The ‘grandfathered’ 403(b) is only available to those persons employed by the university prior to July 1, 1977.
Three vendors (Fidelity, TIAA-CREF and Vanguard) are available for ‘grandfathered’ 403(b) plan contributions. Participants can change their provider at any time. Your request will be processed on the next available payroll period following receipt of your form by Payroll Operations. If you are choosing a new provider, you must establish an account by contacting them directly. You should establish the account before submitting the Salary Reduction Agreement form. Contact information for the providers can be found here.
Your existing account balance can remain with your previous 403(b) provider or you can elect to transfer all or a portion to your new provider. (Fees may apply.)
Employee contributions are mandatory. Grandfathered 403(b) contributions are deducted from your pay on a pre-tax basis. Federal and state income taxes will be deferred until your account is distributed to you or a beneficiary. You can make additional, supplemental after-tax or pre-tax contributions to your grandfathered 403(b) account.

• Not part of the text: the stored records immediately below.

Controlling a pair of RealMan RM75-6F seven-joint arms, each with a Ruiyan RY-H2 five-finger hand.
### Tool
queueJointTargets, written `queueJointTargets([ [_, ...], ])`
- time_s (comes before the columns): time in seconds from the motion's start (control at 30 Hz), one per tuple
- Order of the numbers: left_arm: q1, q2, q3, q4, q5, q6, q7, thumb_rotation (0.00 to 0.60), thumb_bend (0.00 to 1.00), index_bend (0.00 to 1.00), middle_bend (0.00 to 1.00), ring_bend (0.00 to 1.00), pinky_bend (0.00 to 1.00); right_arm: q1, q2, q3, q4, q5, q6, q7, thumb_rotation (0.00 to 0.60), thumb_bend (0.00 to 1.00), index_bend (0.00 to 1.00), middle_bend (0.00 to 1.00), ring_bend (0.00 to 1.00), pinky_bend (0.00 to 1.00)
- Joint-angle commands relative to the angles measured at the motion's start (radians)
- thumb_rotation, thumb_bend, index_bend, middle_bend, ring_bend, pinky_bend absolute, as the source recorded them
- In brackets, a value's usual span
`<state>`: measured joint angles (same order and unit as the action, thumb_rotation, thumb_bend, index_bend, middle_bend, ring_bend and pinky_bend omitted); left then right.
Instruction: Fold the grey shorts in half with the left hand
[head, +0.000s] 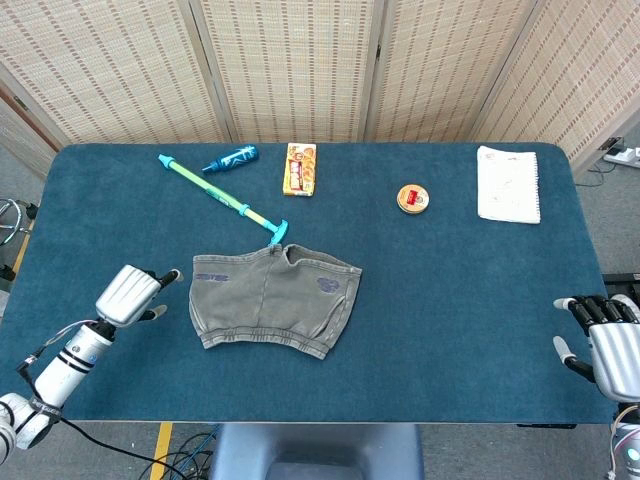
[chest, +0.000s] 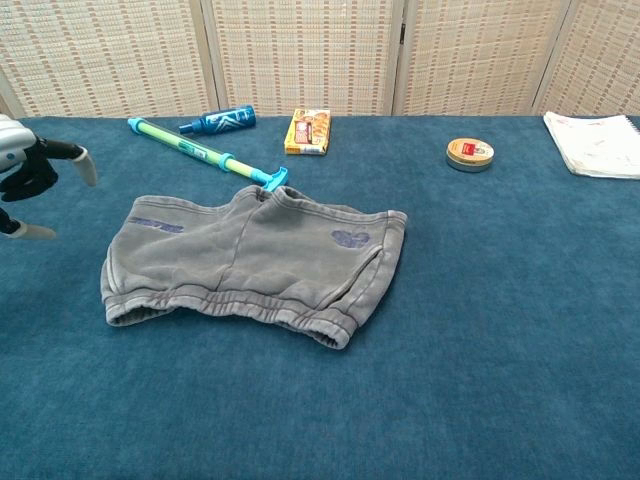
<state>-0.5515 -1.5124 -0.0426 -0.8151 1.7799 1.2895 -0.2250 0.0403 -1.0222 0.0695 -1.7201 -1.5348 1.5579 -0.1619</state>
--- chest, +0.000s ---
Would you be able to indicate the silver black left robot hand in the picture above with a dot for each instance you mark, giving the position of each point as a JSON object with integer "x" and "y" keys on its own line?
{"x": 22, "y": 172}

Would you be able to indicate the grey cloth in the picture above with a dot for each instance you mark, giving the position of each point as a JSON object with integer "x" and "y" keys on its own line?
{"x": 240, "y": 260}

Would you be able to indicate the green blue water pump toy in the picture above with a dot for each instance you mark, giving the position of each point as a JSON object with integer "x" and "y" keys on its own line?
{"x": 195, "y": 150}

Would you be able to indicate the blue spray bottle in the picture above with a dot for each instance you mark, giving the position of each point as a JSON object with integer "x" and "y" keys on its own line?
{"x": 222, "y": 120}

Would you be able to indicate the yellow food box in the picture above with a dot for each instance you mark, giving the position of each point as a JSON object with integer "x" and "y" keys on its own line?
{"x": 307, "y": 132}

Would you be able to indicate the woven folding screen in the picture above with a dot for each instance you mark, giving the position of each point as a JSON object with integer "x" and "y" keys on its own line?
{"x": 305, "y": 55}

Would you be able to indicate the round gold tin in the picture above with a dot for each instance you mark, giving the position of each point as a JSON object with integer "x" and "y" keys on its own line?
{"x": 470, "y": 154}

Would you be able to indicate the white spiral notebook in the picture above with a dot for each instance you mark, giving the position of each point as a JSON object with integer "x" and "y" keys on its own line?
{"x": 595, "y": 142}

In addition, you may elect to contribute to the voluntary 403(b) plan.
The university also makes contributions to your grandfathered 403(b) account (applicable only to those employees hired prior to July 1, 1977).
In Service Withdrawals and Loans
The grandfathered 403(b) Plan does not permit in-service withdrawals or loans.
Maximum employee contribution amount
Federal law limits the amount that can be contributed to the plan. Your contributions will stop when you reach the IRS contribution maximum. Any earnings on your contributions accumulate tax free until you take them from the account.
Catch Up Contributions (Age 50 or older)
Under certain circumstances, you may qualify for the ‘catch up’ contribution provision of the plan. Catch up contributions are amounts you can contribute in excess of the annual plan contribution limit. If you have already contributed the maximum amount(s) under the plan(s) and you are at least age 50, you may make additional contributions, which are limited based on federal guidelines.
If you are interested in making ‘catch up’ contributions, you can do so by submitting a Salary Reduction Agreement form. The form is available on the HR Forms page.
You must contact your provider to initiate a distribution.